Il ne reste aucun processus connu agissant dans la nature pour produire la vie à partir de la non-vie, par conséquent, l'abiogenèse existe hors du domaine de la science empirique. De plus, l'extrême complexité de toutes les formes de vie semble pointer dans le sens d'une Intelligence établie en dehors de la nature. L'Intelligence a conçu la vie pour qu'elle soit gouvernée par les mécanismes ou processus naturels observés qui permettent la diversité. C'est peut-être pourquoi Francis Crick (l'un des découvreurs de l'ADN) et Leslie Orgel (un microbiologiste) ont proposé la théorie de panspermie dirigée: la croyance que la vie est venue de l'espace sur Terre. L'origine de l'énigme de la vie a amené les scientifiques à théoriser que la vie pourrait avoir commencé sur une autre planète (Voir : Panspermie). La théorie connaît actuellement un renouveau et une grande partie des recherches actuellement en cours par la NASA visent à découvrir des signes de vie sur d'autres planètes, comme Mars.

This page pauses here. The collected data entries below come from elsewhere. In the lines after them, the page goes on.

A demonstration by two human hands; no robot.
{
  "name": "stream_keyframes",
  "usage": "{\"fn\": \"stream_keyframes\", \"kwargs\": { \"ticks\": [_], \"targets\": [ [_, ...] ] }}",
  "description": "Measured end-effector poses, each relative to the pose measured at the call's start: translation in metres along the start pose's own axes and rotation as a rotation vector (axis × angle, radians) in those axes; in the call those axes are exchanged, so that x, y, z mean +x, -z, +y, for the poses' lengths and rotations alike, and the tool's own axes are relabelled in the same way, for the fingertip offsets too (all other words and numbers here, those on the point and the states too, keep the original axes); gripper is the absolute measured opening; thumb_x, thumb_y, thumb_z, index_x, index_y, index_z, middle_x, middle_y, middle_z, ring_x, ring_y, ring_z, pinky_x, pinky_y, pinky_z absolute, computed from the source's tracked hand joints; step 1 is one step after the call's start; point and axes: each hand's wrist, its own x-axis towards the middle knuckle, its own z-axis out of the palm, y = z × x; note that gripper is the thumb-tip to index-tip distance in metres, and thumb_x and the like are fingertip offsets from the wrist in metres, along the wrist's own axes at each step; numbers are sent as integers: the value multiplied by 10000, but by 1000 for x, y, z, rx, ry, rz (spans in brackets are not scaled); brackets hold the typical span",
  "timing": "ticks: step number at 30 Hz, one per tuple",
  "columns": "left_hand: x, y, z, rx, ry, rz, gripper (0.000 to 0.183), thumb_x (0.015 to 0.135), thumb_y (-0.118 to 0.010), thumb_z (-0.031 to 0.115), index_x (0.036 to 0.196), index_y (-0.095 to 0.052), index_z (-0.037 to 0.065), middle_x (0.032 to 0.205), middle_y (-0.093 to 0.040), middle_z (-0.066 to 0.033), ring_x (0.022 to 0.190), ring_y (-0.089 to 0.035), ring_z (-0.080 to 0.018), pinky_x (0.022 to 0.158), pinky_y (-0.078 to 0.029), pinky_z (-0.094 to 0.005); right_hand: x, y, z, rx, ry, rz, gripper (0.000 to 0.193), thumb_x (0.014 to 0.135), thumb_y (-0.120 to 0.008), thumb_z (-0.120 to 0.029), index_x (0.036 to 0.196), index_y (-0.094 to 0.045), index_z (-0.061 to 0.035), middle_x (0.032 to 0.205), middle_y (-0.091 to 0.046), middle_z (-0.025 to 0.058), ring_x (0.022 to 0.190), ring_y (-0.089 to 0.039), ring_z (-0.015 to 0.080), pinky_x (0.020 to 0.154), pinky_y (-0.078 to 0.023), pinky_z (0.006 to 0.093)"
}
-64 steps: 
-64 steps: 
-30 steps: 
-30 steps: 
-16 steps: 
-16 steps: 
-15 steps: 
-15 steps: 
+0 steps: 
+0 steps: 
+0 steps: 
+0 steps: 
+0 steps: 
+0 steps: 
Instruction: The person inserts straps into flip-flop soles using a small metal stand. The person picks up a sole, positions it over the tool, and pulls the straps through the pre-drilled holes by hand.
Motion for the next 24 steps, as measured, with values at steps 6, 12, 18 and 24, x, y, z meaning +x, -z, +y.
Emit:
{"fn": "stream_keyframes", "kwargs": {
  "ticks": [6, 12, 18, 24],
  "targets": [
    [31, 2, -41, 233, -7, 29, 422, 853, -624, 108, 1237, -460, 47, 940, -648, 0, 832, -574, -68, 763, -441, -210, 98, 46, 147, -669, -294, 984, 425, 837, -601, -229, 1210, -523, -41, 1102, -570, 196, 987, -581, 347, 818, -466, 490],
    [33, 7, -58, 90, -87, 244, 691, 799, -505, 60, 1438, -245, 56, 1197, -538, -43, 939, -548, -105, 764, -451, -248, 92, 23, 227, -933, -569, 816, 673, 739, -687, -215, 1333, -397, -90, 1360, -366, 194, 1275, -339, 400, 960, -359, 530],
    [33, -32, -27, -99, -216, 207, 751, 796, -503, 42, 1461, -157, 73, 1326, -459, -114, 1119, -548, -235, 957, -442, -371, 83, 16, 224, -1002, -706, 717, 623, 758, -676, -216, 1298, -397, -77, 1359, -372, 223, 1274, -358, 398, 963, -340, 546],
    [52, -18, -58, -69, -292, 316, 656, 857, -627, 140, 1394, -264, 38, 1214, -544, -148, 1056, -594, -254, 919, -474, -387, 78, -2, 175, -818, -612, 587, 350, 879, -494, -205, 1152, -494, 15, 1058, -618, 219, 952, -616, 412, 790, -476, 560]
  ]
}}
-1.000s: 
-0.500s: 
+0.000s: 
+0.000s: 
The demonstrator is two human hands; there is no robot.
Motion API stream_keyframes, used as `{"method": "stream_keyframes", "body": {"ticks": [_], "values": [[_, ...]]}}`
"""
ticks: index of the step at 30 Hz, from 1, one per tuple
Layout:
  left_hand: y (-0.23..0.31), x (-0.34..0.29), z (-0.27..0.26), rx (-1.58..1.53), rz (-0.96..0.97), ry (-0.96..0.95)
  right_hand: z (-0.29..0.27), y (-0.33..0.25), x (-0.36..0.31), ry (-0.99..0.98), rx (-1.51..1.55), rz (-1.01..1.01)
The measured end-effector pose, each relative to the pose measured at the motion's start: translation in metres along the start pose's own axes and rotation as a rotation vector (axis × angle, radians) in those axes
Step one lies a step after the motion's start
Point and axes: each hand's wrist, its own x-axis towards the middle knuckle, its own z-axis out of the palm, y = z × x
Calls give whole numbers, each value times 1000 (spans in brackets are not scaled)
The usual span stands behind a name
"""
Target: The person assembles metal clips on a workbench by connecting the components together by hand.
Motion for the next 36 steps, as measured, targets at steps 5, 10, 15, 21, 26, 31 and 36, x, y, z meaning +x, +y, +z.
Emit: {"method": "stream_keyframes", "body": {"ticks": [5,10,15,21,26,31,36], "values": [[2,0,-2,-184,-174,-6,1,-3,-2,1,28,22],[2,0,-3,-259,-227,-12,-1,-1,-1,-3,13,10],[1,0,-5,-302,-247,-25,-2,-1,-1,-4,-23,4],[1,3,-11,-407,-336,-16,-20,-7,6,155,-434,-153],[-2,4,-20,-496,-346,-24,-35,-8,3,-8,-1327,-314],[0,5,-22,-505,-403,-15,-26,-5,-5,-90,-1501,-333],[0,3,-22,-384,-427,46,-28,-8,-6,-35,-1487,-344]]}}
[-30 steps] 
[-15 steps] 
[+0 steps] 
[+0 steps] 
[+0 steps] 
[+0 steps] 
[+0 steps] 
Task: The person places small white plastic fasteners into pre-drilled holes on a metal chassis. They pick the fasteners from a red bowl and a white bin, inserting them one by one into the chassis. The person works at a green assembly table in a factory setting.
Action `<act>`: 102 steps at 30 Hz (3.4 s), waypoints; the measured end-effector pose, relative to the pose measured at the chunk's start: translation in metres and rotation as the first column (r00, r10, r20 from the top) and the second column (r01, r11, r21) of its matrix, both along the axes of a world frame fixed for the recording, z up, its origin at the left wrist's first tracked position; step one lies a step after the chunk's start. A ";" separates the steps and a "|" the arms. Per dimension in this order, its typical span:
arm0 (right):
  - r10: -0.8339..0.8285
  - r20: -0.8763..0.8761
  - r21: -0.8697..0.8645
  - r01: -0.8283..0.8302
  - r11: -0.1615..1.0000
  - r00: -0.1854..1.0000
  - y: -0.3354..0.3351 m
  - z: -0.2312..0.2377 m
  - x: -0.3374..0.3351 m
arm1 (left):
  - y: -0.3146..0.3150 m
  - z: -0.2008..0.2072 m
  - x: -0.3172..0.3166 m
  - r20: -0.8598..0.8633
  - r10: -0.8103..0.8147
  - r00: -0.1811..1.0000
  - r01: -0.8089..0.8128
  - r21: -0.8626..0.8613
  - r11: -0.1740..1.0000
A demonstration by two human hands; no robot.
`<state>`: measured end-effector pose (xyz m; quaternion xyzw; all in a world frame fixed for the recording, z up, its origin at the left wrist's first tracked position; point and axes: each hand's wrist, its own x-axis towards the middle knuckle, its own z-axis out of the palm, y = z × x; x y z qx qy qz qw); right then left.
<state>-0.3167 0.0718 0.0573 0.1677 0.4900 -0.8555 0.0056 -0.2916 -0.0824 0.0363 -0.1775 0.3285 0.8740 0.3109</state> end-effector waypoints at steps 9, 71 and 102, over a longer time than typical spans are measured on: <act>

Cependant, si des microbes (ou des preuves de microbes) sont trouvés dans l'espace, ce n'est pas une preuve de vie en dehors de la Terre. Pendant le déluge, il est présumé que le fontaines du grand abîme avait une puissance explosive énorme et a livré une partie importante de la masse de la Terre dans l'espace extra-atmosphérique, emportant potentiellement des microbes avec elle. Une preuve latente de cette perte de masse est la vitesse de rotation actuelle de la Terre, marquant plus de 365 jours par an. Avant le déluge, Genèse 7, 8 et 9 fournissent un récapitulatif détaillé des jours impliqués. On peut compter douze mois de trente jours chacun, pour un grand total de 360 ​​jours. Si la Terre perdait une masse significative lors du Déluge, cela réduirait sa circonférence totale et augmenterait également sa vitesse de rotation (tout comme une patineuse artistique peut tourner plus vite en rétractant ses bras). Tout comme toutes les cultures du monde adhèrent à une semaine de sept jours, de même pour toutes les cultures mesurent un cercle en termes de 360 ​​degrés. Il n'y a aucune raison astronomique ou autre objective d'utiliser l'un ou l'autre. Il est clair que la semaine de sept jours est un vestige de la semaine de création d'origine, et 360 degrés pour un cercle est un vestige du calendrier d'avant le déluge.